時折店内で客どうしの喧嘩沙汰が起きたが、複数で殴り合いになった時は躊躇せず僕が割り込み酔漢どもを、突き、蹴りで叩き伏せた。

ほっておけばテーブルや窓ガラスを壊されてしまう。

たちまち空手家ハヤタの名声が界隈に広まった。

その後近くのバーからもケンカ騒ぎが起こると、”助っ人をお願い!”と
依頼が来るようになった。

しっかり者だがおとなしそうなエンセルモが三年間もよく我慢したものだ、最後の方は儲かっていてもウンザリして都心に移りたくなったのは無理もない。

一心不乱になって働いた結果、僕が引き継いだ後、売り上げは月を追うごとに増していき、週間中でも十分利益が上がっていたが、週末の売り上げがばく大で、営業経費に家計費の全出費を引いても残りの利益は二千ドルもあった。


当時の二千ドルといえば現在の百万円近くの感じであった。

一年近く頑張った甲斐あっって貯まった金とそれに日本から持参していた学業資金の残りを足して新規開発のウルバニサシオン(住宅造成地)の一角を買って、マイホームを建設することにした。
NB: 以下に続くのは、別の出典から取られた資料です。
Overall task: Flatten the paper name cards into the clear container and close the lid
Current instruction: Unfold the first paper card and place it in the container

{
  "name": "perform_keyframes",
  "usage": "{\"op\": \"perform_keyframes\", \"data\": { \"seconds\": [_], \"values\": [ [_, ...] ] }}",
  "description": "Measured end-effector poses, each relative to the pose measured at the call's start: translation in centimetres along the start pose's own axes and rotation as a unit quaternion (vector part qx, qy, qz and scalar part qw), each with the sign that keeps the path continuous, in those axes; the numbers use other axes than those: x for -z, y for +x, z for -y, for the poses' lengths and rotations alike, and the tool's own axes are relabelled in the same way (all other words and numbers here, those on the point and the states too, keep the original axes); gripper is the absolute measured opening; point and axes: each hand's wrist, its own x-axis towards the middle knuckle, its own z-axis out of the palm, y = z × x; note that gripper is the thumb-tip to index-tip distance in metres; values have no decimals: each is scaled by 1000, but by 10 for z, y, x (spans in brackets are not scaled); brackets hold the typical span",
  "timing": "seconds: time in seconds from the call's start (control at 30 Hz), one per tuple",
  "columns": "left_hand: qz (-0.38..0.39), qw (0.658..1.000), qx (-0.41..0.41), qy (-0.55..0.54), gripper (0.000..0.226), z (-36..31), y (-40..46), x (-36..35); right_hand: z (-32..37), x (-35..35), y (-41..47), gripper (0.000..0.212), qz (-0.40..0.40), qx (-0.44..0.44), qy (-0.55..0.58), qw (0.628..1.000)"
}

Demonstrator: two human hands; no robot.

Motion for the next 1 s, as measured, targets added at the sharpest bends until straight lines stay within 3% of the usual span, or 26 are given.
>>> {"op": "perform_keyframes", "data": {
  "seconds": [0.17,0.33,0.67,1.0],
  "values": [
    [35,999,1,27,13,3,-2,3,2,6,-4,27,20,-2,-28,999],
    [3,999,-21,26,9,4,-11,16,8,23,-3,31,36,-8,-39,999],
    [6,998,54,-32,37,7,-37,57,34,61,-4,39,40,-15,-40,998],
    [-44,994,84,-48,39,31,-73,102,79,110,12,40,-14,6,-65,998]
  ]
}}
これで少しは愛する妻への見返りが出来るというものだ。

この商売を通して、この国は飲酒天国で水商売がなかなかいけると手応えを感じた。

そこで僕はもうすこし大きな店で仕事をエンジョイできるタイプのものはないかと物色し始めた。

折良く客の一人から彼の友人がエスカスの中流住宅地帯の繁華街にサロン風のレストランバーを持っていて、売りに出しているという話しを聞き、訪ねて行った。
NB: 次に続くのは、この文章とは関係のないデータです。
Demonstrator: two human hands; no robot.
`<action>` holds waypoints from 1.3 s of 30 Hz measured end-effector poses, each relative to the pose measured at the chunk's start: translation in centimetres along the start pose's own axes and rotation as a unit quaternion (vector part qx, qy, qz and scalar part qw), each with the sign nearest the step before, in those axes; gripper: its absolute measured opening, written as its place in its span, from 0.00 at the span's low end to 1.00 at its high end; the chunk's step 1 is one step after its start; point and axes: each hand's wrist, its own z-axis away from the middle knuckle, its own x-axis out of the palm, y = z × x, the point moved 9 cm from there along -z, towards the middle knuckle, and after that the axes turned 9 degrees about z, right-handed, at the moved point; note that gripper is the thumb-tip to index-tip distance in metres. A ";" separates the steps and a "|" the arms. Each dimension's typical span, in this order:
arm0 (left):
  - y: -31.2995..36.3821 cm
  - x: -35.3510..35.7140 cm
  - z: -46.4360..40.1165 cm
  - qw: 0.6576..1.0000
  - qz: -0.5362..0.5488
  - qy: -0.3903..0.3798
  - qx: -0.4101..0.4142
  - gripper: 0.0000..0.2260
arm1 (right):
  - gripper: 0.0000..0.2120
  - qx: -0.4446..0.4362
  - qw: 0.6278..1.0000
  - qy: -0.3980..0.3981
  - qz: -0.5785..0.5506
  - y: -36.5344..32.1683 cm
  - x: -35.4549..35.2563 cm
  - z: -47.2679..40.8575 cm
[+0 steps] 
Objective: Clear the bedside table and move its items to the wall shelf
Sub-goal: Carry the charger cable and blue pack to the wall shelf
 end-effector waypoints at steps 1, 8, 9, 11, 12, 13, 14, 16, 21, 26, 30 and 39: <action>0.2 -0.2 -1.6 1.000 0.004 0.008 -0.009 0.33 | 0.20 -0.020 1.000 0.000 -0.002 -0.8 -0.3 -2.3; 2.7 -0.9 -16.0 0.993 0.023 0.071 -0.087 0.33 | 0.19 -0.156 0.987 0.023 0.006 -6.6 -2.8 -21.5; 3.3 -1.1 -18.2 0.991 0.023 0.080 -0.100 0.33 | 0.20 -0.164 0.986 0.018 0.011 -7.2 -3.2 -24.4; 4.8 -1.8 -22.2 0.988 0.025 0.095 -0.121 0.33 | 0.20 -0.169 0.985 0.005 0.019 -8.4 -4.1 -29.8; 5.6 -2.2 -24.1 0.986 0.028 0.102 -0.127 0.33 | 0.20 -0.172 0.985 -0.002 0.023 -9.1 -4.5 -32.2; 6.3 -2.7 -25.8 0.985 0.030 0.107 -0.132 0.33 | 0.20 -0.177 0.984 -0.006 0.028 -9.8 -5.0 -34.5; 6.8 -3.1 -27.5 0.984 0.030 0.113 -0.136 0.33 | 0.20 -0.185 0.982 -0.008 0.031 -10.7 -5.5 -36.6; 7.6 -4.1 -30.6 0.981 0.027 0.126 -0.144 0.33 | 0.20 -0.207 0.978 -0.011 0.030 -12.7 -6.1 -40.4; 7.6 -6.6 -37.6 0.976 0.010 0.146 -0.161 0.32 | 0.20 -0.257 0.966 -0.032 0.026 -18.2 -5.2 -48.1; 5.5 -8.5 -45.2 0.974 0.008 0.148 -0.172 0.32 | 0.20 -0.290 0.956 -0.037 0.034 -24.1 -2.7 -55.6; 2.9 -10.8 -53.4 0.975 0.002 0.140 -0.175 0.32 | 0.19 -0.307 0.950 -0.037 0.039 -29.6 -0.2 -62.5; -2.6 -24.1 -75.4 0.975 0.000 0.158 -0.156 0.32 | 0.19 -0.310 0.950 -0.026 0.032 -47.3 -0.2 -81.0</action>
真新しい木造りの南国風豊かな建物で、家主は隣家のパナデリア(パン製造工房)のオスカーだった。

借主でレストランバーを経営しているのはフランシスコという僕と同年配の若者であった。

コーヒー栽培を家業としている農園主の長男で商売人タイプではなかった。

なかなかの好人物で話しが合い、商談を詰めることもせず二、三度会う度にもっぱらコスタリーカの経済事情や外国情勢などをビールを飲みながら議論する、互いに息抜きの会合を楽しむ友人となった。
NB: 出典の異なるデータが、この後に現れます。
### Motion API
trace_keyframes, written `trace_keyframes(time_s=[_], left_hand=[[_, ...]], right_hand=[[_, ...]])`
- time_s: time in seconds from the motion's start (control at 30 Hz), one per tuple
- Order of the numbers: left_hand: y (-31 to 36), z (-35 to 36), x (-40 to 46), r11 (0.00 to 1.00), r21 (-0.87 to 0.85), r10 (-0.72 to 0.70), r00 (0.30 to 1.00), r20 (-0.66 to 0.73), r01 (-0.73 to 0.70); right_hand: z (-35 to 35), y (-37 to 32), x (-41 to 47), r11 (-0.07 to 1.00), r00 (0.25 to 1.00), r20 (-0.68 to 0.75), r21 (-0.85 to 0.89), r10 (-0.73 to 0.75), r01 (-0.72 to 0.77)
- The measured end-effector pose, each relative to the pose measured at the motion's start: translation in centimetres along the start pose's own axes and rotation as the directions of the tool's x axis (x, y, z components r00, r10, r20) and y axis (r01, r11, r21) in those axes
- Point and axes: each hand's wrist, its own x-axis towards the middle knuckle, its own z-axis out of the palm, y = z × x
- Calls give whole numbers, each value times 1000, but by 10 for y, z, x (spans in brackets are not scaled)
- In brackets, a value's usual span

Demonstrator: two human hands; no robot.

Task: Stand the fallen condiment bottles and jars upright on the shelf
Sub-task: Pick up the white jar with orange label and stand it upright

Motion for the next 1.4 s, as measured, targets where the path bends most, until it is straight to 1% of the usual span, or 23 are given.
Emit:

彼も若くして大学で経済学を学んだが、一人息子のため会社勤めをすることもなく家業のコーヒー農園経営を引き継いだ。

四度目に会った時、彼の方から、

「私は家業のコーヒー園で忙しくて、店の面倒をよく見れない。このレストランバーが気に入ったら、正直のところ営業はトントンで損もなく利益も出ていないので、店の造作にかかった費用だけ補償してくれたら、権利を引き渡すよ」

と言ってくれた。

「それはありがたい、大いに感謝する」

と僕が言うと、

「君を相手に、高く売りつけようなどとは思わない。君なら手堅く商っていけるだろう。これからの君のコスタリーカにおける新しい人生に乾杯だ」

「サルー!」

と彼が自分のグラスを僕のにぶち当て、商談は決した。

以後彼とは良き友達になり、コーヒー栽培などの話しを興味深く聞いていたが、まさか自分でも実際にコーヒー栽培をやって見ることになるとはその時には予想もしなかった。